* _PROBLEM TO SOLVE_: Starting with the line with "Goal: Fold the" in the entries below and going on through the line with "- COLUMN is", output every line exactly and nothing more. No pictures.

======

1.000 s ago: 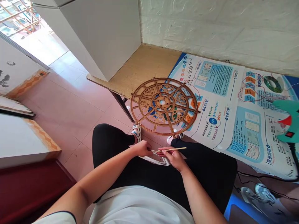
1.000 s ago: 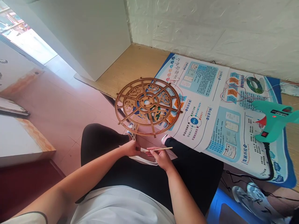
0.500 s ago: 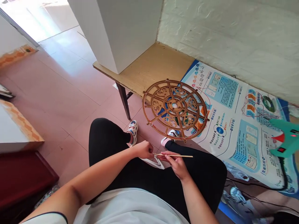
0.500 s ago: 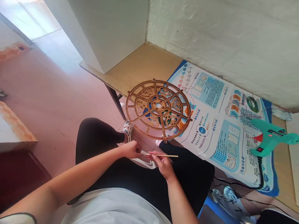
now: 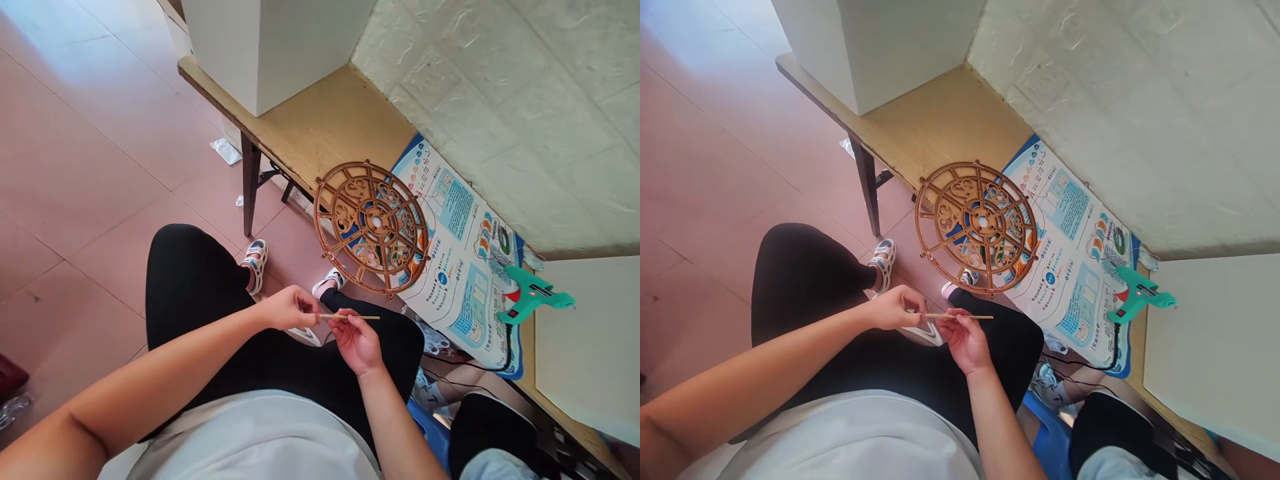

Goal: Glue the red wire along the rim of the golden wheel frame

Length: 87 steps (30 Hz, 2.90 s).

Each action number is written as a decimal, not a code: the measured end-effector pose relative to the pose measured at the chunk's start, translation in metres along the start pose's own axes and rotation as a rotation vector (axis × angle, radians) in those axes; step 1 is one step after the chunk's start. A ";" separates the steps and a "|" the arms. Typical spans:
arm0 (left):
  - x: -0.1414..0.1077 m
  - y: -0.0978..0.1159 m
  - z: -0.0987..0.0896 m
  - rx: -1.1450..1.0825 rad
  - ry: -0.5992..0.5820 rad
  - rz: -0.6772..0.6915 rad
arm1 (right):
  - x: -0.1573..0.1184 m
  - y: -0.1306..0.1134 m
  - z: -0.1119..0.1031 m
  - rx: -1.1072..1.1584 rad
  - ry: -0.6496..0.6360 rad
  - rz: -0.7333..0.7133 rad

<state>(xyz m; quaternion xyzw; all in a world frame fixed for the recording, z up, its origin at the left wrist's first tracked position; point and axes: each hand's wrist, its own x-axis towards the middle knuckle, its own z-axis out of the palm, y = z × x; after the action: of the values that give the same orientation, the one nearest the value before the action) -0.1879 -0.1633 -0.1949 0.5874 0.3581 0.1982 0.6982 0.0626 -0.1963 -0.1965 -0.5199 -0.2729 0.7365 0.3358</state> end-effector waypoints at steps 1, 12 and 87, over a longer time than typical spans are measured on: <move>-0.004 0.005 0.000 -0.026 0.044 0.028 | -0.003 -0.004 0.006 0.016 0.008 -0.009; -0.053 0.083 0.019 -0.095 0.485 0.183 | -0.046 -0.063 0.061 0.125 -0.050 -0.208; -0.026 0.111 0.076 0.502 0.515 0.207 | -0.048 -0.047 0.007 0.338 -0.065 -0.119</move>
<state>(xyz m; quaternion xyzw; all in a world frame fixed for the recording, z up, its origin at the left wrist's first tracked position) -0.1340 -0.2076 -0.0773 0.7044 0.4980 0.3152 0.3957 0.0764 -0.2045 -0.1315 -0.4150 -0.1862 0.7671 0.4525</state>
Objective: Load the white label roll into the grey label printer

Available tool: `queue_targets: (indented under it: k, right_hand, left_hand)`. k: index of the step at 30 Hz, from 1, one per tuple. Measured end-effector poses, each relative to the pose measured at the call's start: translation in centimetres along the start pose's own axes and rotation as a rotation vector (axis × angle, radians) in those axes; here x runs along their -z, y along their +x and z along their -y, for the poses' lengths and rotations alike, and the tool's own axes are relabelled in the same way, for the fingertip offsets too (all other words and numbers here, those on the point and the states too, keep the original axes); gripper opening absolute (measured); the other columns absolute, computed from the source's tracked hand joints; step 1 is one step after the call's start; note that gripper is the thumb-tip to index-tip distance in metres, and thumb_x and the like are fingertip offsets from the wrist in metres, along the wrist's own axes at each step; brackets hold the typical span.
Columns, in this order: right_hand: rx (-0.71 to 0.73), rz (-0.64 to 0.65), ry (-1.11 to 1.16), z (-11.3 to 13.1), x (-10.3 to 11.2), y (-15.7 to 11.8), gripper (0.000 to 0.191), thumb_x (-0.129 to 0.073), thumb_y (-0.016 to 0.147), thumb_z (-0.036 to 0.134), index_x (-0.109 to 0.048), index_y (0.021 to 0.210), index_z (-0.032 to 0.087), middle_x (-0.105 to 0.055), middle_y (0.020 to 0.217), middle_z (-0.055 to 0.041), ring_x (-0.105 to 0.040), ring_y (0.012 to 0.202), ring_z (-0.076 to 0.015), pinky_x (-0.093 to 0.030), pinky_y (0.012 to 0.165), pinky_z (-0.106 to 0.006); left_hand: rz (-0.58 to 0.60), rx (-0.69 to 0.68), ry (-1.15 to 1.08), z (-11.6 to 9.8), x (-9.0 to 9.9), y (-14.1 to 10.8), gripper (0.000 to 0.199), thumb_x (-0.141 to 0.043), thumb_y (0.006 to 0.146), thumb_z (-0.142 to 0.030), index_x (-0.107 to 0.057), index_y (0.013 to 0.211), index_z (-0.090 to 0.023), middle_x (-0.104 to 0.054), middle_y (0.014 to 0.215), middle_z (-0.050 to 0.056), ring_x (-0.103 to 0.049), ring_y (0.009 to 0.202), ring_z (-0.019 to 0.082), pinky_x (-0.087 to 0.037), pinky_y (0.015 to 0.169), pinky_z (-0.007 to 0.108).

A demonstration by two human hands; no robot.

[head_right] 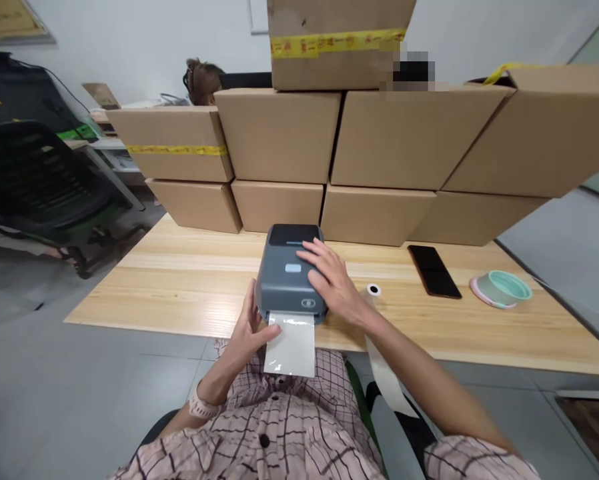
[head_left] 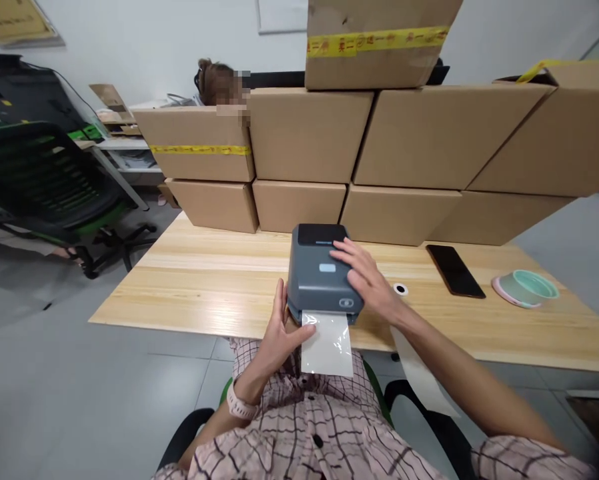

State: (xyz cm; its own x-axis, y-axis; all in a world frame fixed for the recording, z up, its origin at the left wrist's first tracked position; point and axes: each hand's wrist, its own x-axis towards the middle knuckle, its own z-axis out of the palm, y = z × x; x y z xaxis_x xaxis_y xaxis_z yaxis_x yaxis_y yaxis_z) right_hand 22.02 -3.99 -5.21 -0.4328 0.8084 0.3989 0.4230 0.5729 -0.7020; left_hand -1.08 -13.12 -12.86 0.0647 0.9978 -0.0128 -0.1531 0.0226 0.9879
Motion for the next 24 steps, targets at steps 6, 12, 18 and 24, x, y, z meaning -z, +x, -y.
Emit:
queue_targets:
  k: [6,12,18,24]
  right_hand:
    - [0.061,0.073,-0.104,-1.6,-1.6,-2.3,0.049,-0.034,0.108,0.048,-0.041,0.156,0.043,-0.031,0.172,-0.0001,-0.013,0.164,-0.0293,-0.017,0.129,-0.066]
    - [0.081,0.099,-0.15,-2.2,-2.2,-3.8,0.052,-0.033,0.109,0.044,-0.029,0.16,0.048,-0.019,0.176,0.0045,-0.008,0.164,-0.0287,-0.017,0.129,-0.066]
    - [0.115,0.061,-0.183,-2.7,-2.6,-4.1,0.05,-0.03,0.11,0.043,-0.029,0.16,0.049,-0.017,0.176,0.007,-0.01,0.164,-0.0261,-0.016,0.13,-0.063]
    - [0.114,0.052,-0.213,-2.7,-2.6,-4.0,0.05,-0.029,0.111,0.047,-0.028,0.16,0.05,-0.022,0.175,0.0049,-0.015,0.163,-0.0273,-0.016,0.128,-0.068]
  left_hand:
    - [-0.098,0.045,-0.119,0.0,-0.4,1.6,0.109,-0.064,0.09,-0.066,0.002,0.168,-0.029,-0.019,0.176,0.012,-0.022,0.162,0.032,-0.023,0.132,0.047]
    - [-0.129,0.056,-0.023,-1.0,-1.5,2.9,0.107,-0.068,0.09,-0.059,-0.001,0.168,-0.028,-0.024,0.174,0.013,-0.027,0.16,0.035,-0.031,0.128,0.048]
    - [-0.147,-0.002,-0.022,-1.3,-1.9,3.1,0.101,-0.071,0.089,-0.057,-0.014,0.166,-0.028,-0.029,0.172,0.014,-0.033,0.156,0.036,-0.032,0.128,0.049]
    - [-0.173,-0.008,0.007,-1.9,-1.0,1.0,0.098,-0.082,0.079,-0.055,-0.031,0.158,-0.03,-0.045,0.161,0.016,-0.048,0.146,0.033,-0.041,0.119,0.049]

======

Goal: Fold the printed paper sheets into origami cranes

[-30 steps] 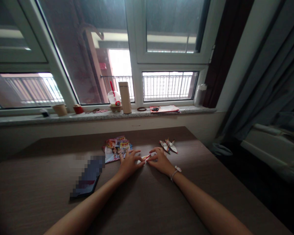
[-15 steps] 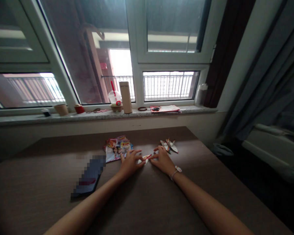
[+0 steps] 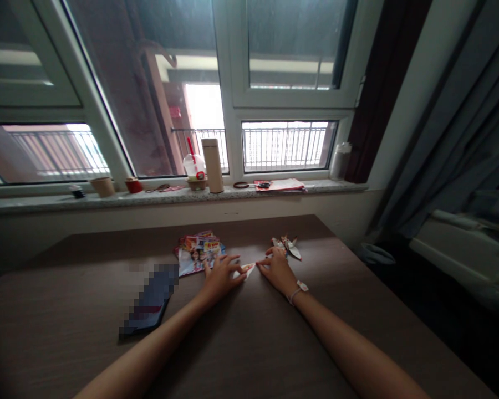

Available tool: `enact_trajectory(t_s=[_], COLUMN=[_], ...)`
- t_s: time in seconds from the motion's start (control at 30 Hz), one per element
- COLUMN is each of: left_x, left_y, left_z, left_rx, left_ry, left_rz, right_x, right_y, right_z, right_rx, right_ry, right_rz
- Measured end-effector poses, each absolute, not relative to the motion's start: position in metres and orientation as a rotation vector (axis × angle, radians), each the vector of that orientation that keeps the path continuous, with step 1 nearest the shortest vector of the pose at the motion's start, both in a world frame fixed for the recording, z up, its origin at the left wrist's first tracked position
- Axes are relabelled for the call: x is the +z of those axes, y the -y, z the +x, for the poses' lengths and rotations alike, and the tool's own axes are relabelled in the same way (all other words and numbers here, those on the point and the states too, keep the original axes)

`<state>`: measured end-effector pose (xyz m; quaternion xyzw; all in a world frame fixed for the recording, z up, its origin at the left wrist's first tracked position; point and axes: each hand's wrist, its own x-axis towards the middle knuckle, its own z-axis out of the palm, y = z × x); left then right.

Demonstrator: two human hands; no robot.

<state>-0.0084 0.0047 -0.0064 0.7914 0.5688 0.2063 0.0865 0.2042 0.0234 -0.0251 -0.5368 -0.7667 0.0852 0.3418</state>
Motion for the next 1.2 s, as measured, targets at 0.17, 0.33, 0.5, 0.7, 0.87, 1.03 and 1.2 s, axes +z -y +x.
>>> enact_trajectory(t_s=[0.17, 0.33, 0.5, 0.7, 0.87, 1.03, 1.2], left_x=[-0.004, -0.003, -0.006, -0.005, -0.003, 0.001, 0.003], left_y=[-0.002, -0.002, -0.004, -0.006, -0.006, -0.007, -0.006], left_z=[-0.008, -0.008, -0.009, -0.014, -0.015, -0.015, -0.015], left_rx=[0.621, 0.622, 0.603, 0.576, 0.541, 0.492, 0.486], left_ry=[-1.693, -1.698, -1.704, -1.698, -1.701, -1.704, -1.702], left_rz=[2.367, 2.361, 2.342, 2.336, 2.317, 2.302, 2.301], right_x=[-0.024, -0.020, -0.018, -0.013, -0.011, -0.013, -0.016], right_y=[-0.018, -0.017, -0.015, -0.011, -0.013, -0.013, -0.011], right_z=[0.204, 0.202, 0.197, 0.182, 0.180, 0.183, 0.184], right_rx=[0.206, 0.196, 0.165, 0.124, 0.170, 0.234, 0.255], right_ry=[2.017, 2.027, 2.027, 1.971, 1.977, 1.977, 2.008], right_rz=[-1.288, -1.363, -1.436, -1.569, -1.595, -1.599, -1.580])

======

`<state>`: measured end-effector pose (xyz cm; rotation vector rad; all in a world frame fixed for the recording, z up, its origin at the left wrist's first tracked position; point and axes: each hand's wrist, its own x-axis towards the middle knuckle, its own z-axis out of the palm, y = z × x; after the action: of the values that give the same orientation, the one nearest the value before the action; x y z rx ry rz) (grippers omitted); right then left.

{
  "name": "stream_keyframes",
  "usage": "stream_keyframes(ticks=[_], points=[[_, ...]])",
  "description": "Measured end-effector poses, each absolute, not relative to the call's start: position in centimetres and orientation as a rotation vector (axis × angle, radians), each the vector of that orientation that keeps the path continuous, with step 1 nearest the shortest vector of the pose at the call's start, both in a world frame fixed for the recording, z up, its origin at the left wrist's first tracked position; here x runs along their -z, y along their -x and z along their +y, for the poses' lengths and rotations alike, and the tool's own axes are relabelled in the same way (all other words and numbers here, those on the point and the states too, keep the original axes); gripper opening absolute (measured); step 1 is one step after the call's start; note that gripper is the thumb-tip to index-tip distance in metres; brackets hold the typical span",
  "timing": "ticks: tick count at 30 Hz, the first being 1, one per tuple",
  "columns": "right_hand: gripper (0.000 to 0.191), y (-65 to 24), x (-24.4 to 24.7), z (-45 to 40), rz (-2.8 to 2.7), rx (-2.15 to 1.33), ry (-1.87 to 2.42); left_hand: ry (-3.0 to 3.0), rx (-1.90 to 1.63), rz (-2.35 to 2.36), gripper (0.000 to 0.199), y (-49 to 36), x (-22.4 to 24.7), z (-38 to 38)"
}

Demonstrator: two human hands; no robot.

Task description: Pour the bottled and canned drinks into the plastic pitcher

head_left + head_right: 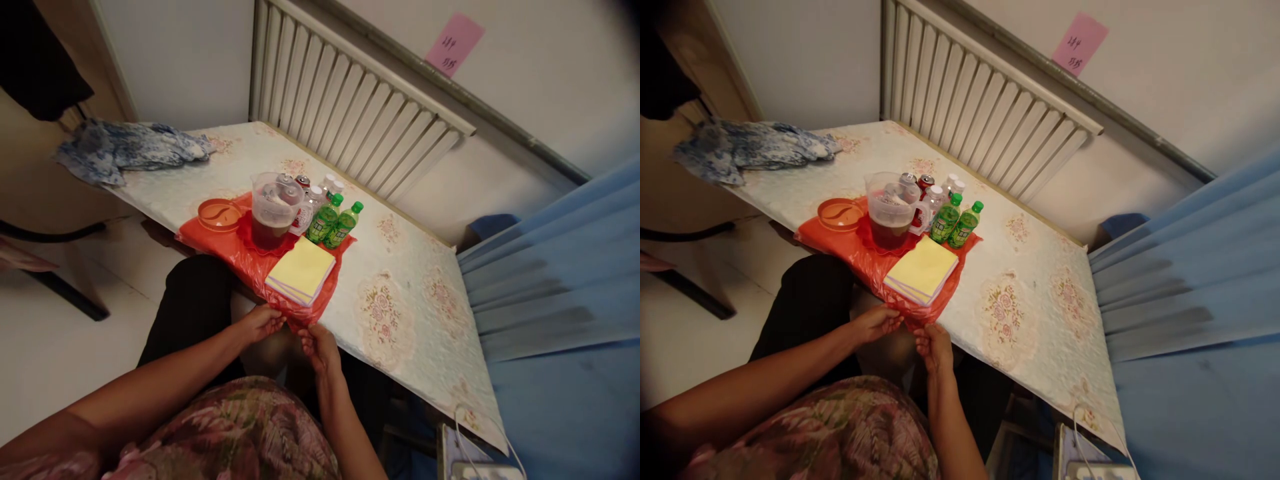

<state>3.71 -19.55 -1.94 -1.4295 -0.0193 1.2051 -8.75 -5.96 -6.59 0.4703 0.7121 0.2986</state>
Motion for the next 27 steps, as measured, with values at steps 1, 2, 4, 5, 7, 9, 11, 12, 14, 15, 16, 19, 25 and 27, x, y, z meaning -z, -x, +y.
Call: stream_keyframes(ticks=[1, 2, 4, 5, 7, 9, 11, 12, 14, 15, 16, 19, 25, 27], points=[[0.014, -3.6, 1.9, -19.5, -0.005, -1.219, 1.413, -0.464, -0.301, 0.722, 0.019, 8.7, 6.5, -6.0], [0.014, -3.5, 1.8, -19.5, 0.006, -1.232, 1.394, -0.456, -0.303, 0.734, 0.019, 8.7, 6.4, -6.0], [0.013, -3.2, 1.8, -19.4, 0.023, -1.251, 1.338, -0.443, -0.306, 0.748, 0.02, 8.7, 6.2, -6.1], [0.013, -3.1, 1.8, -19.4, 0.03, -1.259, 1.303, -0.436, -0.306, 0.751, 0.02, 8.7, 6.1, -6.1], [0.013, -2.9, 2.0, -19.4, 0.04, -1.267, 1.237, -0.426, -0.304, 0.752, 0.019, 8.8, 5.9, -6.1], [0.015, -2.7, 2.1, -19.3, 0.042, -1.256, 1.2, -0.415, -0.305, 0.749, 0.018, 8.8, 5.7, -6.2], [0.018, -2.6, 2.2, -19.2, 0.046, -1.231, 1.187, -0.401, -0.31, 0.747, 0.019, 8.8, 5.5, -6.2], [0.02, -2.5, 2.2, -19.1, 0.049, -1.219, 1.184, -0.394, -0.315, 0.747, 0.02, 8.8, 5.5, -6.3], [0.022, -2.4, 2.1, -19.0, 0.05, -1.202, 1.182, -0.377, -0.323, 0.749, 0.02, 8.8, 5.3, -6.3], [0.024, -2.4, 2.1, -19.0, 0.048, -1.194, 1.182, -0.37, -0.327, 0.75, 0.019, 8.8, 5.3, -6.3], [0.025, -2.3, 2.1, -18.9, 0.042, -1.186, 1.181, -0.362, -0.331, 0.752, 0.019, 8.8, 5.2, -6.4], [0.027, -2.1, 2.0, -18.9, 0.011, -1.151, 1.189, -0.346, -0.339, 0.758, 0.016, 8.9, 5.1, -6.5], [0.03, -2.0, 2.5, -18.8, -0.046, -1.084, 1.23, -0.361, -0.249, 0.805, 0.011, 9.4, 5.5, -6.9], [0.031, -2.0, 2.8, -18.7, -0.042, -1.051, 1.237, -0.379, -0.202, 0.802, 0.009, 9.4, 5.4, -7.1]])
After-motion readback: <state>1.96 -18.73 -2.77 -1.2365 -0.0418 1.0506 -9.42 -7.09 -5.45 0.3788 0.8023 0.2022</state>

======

* _SOLUTION FOR THIS TASK_:
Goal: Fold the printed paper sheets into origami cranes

[-30 steps] 
[-15 steps] 
[+0 steps] 

Available tool: `enact_trajectory(t_s=[_], COLUMN=[_], ...)`
- t_s: time in seconds from the motion's start (control at 30 Hz), one per element
- COLUMN is each of: left_x, left_y, left_z, left_rx, left_ry, left_rz, right_x, right_y, right_z, right_rx, right_ry, right_rz

No further answer is needed.